* EXERCISE DIRECTIONS *
Below are records; reply with nothing but the number of lines in them that contain "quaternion".

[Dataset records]
§
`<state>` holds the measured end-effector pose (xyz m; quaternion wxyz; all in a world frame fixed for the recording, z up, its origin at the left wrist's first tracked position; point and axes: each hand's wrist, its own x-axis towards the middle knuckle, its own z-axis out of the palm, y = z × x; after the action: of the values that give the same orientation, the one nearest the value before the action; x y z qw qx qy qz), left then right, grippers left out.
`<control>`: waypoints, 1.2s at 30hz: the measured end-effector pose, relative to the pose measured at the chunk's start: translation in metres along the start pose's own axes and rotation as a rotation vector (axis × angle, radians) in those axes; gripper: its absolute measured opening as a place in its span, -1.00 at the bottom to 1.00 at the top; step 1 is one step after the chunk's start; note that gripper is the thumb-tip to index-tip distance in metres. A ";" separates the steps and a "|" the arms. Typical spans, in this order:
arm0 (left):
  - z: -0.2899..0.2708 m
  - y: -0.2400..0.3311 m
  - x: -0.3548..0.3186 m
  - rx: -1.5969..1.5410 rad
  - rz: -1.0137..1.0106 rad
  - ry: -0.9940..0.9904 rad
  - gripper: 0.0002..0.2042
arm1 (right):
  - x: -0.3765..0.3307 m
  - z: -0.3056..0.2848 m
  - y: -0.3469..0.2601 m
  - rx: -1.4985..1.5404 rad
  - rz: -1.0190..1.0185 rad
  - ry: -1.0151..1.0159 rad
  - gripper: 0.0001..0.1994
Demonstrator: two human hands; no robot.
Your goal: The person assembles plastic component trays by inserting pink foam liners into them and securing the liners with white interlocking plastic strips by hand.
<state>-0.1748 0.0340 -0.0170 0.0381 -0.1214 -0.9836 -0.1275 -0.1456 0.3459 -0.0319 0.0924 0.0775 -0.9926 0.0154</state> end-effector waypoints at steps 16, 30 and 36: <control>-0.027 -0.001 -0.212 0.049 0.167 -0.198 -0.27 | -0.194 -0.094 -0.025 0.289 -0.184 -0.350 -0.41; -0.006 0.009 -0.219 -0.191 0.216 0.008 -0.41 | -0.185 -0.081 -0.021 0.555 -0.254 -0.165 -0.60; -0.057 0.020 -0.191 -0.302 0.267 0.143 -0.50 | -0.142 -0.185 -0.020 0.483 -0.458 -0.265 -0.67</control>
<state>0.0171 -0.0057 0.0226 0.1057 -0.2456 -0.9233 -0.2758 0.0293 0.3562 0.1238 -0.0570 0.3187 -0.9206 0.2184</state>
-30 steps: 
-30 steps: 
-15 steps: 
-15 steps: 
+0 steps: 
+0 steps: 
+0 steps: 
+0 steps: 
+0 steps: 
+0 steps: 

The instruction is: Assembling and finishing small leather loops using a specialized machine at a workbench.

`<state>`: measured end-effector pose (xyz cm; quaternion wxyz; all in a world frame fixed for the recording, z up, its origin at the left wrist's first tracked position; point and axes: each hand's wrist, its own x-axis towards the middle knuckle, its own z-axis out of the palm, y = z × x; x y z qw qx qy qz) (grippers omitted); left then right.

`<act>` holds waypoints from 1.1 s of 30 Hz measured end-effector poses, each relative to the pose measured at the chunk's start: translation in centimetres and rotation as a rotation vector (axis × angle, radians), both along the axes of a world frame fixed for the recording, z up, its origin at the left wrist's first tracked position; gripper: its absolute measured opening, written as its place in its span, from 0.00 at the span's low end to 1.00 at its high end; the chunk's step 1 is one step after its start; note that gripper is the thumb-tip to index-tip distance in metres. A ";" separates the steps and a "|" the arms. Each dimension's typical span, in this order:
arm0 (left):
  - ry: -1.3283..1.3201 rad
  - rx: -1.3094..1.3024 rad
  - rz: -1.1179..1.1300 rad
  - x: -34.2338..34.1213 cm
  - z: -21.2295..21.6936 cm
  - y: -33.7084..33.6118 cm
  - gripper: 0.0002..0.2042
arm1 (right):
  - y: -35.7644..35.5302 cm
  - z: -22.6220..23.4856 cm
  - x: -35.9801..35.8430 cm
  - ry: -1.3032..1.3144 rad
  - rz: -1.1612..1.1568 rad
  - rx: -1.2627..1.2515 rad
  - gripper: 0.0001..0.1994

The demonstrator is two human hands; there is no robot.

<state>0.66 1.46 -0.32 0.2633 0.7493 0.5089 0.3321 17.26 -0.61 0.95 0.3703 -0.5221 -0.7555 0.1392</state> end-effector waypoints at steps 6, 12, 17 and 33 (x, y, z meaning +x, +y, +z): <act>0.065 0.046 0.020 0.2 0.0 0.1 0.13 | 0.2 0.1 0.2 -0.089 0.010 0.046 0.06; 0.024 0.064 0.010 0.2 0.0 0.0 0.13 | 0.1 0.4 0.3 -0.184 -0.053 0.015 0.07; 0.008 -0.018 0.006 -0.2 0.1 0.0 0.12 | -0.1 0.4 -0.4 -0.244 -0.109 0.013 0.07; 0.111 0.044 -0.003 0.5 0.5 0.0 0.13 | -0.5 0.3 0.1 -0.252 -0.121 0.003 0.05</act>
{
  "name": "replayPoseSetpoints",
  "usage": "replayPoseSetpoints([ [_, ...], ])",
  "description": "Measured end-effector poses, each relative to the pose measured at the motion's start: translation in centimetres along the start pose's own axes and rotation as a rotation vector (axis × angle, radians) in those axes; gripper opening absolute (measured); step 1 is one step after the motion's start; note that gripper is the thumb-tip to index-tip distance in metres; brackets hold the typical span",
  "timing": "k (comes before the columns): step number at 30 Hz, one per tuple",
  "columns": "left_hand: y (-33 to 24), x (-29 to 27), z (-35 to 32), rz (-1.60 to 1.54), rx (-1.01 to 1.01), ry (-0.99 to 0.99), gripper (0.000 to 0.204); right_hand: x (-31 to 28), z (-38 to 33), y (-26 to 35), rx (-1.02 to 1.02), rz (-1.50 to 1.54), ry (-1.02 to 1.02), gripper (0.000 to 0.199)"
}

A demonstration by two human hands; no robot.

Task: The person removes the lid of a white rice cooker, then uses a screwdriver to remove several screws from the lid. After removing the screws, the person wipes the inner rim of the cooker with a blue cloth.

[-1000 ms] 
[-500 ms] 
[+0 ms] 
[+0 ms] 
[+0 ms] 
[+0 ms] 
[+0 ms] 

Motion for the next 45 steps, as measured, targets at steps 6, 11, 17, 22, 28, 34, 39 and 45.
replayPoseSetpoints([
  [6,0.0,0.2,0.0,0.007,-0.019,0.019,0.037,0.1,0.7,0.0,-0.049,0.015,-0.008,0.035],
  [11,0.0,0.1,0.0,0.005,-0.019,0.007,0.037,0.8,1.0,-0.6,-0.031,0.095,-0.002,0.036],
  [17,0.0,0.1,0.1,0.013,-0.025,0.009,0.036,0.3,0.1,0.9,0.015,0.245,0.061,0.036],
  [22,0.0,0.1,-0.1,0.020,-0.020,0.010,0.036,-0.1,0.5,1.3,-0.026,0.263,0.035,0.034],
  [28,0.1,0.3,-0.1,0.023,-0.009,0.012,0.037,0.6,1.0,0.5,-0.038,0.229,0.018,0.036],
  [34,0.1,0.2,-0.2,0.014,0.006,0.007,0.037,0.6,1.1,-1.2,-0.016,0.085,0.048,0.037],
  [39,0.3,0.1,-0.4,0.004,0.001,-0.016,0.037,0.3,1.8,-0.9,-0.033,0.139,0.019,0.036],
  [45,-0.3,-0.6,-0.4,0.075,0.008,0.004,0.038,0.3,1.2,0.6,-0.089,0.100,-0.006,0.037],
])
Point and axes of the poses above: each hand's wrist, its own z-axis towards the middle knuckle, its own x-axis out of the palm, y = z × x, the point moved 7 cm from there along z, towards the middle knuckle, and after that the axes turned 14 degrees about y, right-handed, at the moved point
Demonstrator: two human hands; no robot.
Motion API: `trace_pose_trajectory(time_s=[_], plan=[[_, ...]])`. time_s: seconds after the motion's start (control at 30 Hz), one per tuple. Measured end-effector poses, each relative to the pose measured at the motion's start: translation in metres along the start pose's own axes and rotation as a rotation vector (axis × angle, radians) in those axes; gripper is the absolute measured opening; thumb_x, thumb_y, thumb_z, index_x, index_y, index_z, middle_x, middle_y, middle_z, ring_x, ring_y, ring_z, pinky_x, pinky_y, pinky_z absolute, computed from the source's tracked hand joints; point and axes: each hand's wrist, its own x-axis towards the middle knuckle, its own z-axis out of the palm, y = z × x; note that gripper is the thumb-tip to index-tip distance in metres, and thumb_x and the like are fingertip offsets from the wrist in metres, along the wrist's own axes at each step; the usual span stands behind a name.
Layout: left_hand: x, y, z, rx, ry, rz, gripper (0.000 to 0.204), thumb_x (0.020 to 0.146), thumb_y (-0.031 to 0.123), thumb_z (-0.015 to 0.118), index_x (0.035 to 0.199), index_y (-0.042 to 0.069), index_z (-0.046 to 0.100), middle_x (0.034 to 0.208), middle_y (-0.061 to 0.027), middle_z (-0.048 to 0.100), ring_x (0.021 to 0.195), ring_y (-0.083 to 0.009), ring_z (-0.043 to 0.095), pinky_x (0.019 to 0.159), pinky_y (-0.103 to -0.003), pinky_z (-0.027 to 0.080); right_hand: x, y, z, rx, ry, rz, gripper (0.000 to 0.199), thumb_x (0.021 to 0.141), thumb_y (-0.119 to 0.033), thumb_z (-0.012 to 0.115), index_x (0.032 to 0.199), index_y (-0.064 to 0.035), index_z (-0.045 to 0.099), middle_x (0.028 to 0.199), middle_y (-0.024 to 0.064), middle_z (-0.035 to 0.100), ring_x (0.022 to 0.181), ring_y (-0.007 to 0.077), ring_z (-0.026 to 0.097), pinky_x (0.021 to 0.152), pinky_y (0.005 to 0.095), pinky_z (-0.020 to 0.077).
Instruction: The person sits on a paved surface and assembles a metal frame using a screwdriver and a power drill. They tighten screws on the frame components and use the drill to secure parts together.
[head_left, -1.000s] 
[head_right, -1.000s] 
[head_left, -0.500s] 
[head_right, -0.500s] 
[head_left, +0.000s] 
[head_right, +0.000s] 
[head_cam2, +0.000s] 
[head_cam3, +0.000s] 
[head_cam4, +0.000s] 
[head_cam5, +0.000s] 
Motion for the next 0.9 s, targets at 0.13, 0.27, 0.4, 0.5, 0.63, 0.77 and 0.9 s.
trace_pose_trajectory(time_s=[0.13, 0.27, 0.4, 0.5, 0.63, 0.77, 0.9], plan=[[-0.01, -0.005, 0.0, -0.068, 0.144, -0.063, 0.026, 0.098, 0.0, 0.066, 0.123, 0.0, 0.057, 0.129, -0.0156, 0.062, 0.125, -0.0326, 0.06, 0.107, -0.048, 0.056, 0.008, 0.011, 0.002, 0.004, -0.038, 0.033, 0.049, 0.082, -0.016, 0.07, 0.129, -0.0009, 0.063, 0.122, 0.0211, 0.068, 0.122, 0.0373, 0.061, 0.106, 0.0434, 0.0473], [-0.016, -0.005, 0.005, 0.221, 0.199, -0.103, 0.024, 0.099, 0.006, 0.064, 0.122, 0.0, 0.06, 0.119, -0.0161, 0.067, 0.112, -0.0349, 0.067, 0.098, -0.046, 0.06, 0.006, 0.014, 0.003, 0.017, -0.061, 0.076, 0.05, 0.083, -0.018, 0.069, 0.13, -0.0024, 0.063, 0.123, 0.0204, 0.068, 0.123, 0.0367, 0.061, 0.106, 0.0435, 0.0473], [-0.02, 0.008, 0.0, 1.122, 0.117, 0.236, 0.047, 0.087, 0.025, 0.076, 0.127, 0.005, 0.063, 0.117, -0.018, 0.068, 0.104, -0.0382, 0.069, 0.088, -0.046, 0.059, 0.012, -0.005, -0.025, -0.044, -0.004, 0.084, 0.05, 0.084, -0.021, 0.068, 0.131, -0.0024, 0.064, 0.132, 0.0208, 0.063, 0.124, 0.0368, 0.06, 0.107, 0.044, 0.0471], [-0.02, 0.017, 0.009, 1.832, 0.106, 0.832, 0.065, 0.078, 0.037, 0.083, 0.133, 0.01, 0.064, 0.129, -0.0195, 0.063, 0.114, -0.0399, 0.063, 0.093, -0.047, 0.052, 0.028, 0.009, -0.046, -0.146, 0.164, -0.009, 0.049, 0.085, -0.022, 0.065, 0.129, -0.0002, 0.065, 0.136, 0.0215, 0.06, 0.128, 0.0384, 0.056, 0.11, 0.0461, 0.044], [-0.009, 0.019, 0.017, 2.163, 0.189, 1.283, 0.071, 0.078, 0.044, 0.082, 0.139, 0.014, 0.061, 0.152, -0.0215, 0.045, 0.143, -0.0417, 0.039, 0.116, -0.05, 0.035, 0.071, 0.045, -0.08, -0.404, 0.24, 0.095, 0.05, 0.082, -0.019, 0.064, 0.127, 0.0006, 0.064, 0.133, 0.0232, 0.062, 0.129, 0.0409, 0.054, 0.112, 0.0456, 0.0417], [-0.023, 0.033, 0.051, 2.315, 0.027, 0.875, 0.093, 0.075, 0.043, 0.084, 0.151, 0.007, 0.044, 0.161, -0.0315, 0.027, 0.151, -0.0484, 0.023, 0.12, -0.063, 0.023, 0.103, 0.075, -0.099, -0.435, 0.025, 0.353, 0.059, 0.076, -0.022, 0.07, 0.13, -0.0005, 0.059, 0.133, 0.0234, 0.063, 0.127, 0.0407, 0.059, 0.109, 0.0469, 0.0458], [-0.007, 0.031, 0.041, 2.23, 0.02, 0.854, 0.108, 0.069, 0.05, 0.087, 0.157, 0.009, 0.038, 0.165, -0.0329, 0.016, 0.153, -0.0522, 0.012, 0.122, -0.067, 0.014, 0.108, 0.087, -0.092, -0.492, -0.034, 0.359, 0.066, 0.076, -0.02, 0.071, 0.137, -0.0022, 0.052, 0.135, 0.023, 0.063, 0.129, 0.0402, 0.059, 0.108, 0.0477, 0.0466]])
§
* RESPONSE TO THIS TASK *
2